# Sick pigeon, possible PMV



## glaukus (Mar 12, 2010)

Hi

About a month ago a couple of pigeons decided to make my balcony their home. I didn't interfere with feeding or anything since felt they would be capable to take care of themselves.... Few days ago noticed that one of them was missing. Last night I heard noises from a cardboard box I had in the balcony and found the missing one inside. Initially I thought it was hurt but later noticed the "twisted neck".
Fast forwarding a bit..... I currently have her in a spacious cage inside the apartment, with wild bird seeds, water, and some sand for digestion. When in distress her neck goes crazy and she can loose balance, however this occurs rarely. Right now she is well fed and hydrated. She seems to have gotten used to us around already since she doesn't mind when we reach inside to add food. I also noticed that she started grooming/cleaning herself tonight....

Now a few questions. I have read the posts in here about PMV, and I feel that this pigeon manifests the symptoms of the neck in particular. The neck is a bit twisted, but barely noticeable. When in distress though it's a different story. I have only seen her in major distress yesterday when I first found her and when I moved her from the box to the cage today. I am not sure about the droppings or other symptoms since I am inexperienced. Should I be doing anything else at this point when it comes to the sickness?

Should I be concern of overfeeding since she has an appetite?
Should I keep her inside or the balcony? I don't want to "break" the relationship, but I am worried about the virus spreading. I was thinking to keep her outside during the day and inside at night.

I really hope she recovers. I am convinced it's a female since this is the smaller of the couple. 

I will have more questions later as she recovers in regards to the gradual release, but not needed right now.

Last but not least..... GREAT forum and information.


----------



## Pawbla (Jan 6, 2009)

I wouldn't take her out if she has PMV. It could be transmitted, and her mate is better off with another bird than dead o sick. However, I think PMV survivors are non-releasable. THINK, I said, because if I remember correctly they show symptoms when in distress, thus it would make sense that, while still sick, PMV patients show heavier symptoms when in distress.
Past sentence two of the last paragraph it's just a couple of things I may remember or not correctly and a theory, so don't pay much attention to that unless nobody else visits the thread .


----------



## Charis (Feb 11, 2007)

The symptoms you have described can be the result of bacteria, fungus,virus or toxins to name a few.
Can you tell us where you are located in case we have some resource for you?


----------



## glaukus (Mar 12, 2010)

I am located in Toronto, Ontario, Canada.
I am reading here about Clavamox. Not sure where to get it or even if I should use it.
Would amoxicillin be a suggested route?


----------



## Charis (Feb 11, 2007)

glaukus said:


> I am located in Toronto, Ontario, Canada.
> I am reading here about Clavamox. Not sure where to get it or even if I should use it.
> Would amoxicillin be a suggested route?


Yes amoxicillin would work but first we need to know if the bird has a bacterial infection and then the bird would need to be weighted, in grams...a kitchen scale will do...to determine the correct dosage.
I don't know what your financial comfort level might be and if you have the funds to take the bird to a vet. Not all vets will see pigeons nor are they qualified to treat them. If you do go the vet route, do say the bird is your pet or many won't treat the Pigeon.
I also have a list of vets and rehab facilities that will treat Pigeons. The most important thing to keep in mind where ever you take the bird is that you be mindful that often euthanasia will be recommended even when it isn't necessary. I think this bird can recover so I'm asking you to be her advocate and not let that happen if they try to talk you into it.
If it would help, certainly you are welcome to call me and ask questions.
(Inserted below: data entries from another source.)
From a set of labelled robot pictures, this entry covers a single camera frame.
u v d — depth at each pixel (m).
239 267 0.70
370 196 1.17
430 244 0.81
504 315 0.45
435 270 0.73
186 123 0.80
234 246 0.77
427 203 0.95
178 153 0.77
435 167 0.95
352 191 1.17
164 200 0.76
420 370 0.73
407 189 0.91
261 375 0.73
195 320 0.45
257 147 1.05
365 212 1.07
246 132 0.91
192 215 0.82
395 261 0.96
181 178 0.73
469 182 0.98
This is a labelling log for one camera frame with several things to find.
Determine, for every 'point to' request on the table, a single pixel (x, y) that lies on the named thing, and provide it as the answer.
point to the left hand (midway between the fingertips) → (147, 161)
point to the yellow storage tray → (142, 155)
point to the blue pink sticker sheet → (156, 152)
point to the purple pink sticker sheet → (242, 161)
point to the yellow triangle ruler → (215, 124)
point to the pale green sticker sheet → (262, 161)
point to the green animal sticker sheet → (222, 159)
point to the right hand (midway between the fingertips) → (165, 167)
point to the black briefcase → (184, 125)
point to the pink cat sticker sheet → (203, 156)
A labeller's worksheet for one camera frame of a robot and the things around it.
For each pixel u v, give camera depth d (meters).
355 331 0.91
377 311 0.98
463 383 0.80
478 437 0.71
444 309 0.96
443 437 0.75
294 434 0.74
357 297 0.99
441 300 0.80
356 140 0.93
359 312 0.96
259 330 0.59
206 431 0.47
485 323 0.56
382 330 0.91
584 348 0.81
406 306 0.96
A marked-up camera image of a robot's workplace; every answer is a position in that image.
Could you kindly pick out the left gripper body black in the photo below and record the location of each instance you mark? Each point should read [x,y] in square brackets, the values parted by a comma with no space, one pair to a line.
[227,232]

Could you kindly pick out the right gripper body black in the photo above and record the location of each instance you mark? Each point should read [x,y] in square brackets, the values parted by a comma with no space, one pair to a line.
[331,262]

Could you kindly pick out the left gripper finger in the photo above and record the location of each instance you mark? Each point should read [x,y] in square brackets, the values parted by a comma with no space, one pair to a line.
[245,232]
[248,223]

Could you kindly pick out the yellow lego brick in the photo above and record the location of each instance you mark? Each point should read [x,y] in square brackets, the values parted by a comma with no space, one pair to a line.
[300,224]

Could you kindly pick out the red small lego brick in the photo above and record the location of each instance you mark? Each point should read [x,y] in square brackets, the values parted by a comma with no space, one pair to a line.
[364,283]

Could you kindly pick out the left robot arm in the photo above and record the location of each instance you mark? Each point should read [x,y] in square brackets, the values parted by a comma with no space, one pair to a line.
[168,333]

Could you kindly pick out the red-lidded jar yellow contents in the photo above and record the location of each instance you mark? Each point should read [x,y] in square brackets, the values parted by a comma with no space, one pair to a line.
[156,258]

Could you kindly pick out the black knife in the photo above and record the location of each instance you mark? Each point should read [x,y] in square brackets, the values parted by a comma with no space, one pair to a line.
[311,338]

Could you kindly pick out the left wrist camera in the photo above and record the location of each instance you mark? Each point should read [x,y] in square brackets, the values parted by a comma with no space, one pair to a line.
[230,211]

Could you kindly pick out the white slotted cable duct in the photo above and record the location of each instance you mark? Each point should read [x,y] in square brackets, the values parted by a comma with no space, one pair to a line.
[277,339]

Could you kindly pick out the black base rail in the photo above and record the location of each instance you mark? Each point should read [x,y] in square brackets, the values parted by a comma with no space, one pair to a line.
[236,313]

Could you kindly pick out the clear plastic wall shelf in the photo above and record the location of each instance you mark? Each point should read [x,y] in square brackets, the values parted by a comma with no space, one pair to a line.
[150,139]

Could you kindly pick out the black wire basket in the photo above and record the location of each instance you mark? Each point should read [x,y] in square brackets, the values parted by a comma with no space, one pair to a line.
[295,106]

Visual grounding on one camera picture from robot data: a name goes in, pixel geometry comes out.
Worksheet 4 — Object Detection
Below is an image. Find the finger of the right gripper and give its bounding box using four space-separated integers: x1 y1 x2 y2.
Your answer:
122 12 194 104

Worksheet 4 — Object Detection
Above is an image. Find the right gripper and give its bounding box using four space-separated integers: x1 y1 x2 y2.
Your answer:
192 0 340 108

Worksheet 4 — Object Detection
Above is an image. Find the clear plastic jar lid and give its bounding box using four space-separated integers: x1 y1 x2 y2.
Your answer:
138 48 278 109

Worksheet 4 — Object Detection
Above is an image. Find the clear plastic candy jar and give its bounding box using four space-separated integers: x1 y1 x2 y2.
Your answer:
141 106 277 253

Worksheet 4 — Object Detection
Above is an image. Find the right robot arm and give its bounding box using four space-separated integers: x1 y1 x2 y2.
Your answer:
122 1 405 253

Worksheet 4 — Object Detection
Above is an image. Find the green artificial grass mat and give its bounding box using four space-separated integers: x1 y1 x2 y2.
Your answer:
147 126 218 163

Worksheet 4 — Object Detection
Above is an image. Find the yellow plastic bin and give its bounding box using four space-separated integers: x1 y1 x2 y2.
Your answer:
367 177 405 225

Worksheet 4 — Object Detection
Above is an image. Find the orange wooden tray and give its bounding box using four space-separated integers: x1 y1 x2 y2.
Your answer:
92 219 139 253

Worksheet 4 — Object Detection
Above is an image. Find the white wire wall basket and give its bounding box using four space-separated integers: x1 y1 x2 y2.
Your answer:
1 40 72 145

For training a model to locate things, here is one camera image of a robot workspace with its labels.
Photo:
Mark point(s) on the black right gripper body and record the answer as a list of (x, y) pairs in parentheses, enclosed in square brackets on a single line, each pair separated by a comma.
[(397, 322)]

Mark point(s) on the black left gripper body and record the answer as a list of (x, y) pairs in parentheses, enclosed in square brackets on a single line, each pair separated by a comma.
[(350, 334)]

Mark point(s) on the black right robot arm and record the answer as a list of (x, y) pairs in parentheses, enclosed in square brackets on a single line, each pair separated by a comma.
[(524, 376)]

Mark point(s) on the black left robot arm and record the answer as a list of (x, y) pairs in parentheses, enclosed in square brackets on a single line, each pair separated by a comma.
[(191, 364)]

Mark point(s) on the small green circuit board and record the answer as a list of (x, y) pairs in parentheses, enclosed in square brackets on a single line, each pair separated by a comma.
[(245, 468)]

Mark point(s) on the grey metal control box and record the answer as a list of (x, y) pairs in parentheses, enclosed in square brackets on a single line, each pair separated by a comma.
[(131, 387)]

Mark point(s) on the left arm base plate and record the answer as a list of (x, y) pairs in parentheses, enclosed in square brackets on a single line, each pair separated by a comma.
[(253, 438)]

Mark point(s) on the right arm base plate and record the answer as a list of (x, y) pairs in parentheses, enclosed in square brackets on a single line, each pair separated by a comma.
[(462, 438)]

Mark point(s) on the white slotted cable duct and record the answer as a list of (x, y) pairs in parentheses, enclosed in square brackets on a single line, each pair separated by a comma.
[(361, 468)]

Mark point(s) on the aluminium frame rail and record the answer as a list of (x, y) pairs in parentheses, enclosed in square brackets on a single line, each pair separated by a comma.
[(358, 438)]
I'll send you my number through our private message system. 


Here is what I have for Ontario. 

Briarwood Animal Hospital
Dr. Randy Stirling
76 King East 
Stoney Creek, Canada L8G 1K2
905-664-4888

Southern region, Essex County (Amherstburg) 
519-736-8172
Nancy Phillips, President Wings Avian Rehabilitation Centre 
Wildlife Species: accept all wildlife 
Specialties: raptors, water birds and passerines 
Comments: Wildlife accepted from Southwestern Ontario, Canada - 
Windsor and Essex County area. 

Windrush Veterinary Services
26 Sixth Concession Road
Brantford, Ontario N3T5L7
519-449-5080
This clinic treats all wildlife including feral pigeons. They do have a wildlife fund althought I and uncertain what, or if they charge to treat wildlife.
For pet pigeons, the exam costs $50.00. A fecal exam is $20.00. If they do a fecal exam without seeing the bird, they will tell you what is found but will be unable to perscribe medication.


Southern region, Toronto 
416-631-0662 
Nathalie Karvonen (Executive Director), Toronto Wildlife Centre 
Wildlife Species: Over 200 species have been treated at TWC 
Specialties/Knowledge: 
Toronto Wildlife Centre's Wildlife Hotline (416-631-0662) handles approximately 30,000 
calls per year from members of the public with various concerns about wildlife. 
Comments: 
Toronto Wildlife Centre is a registered charity, 
and is one of the largest wildlife rehabilitation centres
in Canada with veterinarians on staff.

WILD BIRD CARE CENTRE
P.x 11159
Nepean,On K2H 7T9
613-828-8249


----------



## Charis (Feb 11, 2007)

Please do bring her inside and keep her warm. 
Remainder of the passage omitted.